Our paper on sensorimotor regression and the preference of simpler models got published in Proceedings B of the Royal Society.

In the paper we present a sensorimotor regression paradigm that allows for testing whether humans act in line with Occam’s razor and prefer the simpler explanation if two models explain the data equally well.

Bayesian model selection

We modeled human choice behavior with Bayesian model selection. In Bayesian model selection, models $M_1$ and $M_2$ are compared by taking their posterior probability ratio (given the data $D$)

$\underbrace{\frac{P(M_1|D)}{P(M_2|D)}}_{\text{posterior odds}} = \underbrace{\frac{P(D|M_1)}{P(D|M_2)}}_{\text{Bayes factor}} \underbrace{\frac{P(M_1)}{P(M_2)}}_{\text{prior odds}},$

where the model evidence or marginal likelihood is given by marginalizing over the model parameters $\theta$

$P(D|M_i)=\int P(D|\theta,M_i)P(\theta|M_i) d\theta.$

If the ratio of posterior odds is larger than one, model $M_1$ should be preferred - if the posterior odds ratio is smaller than one, the data is in favor of $M_2$ . If the strength of preference is ignored, the previous rule leads to a deterministic model selection mechanism.

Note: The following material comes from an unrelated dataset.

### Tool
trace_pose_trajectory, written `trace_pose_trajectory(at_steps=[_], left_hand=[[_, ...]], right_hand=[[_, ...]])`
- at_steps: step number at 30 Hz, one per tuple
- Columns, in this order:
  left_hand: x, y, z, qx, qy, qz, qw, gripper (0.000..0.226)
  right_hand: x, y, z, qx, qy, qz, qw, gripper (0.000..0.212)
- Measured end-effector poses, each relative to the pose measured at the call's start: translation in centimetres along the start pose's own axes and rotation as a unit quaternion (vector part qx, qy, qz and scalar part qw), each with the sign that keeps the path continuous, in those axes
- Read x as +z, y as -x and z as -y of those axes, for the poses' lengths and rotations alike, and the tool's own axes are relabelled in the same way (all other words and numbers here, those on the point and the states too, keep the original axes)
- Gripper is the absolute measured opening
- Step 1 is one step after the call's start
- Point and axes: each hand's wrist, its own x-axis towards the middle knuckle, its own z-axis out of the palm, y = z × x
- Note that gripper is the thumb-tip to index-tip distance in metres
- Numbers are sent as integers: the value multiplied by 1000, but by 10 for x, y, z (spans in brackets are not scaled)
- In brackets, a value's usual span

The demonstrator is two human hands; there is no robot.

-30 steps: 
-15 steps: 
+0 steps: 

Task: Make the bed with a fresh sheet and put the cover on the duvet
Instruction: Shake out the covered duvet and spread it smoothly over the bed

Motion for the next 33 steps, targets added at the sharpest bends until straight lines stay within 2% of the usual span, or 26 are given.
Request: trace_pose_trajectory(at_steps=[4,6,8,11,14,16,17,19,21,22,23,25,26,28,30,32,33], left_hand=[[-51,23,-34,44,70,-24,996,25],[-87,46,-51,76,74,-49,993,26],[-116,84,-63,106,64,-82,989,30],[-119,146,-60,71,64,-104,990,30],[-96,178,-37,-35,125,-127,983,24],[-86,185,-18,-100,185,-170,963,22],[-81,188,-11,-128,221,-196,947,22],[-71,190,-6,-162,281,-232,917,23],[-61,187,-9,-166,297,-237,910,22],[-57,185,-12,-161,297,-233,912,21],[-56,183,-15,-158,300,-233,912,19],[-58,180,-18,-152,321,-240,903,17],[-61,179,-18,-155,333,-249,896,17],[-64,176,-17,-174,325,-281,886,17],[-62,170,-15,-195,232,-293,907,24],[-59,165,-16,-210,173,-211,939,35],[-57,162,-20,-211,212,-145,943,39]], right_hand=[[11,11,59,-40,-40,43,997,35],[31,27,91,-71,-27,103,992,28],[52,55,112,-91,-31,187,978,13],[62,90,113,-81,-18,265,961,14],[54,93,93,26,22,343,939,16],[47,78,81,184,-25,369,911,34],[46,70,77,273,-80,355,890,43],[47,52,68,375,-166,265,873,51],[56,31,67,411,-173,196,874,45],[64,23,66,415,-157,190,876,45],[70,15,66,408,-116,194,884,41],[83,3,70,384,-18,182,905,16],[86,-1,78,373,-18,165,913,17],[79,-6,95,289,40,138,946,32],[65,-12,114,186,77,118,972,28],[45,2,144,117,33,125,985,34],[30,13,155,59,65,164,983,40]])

Additionally, the magnitude of the posterior odds ratio is an indicator of the strength of the preference which can be used to derive stochastic model selection mechanisms (for instance by combination with a softmax selection rule). In case of equal prior probabilities for both models, the quantity that governs model selection is the Bayes factor (sometimes called Occam factor), which is the ratio of marginal likelihoods.

Bayesian Occam’s razor

It is known that Bayesian model selection embodies Occam’s razor, that is if two models explain the data equally well, prefer the simpler model. Below are two intuitions why this happens - for a more rigorous discussion see Chapter 28 in David MacKay’s Information Theory, Inference, and Learning Algorithms (Cambridge University Press, 2003).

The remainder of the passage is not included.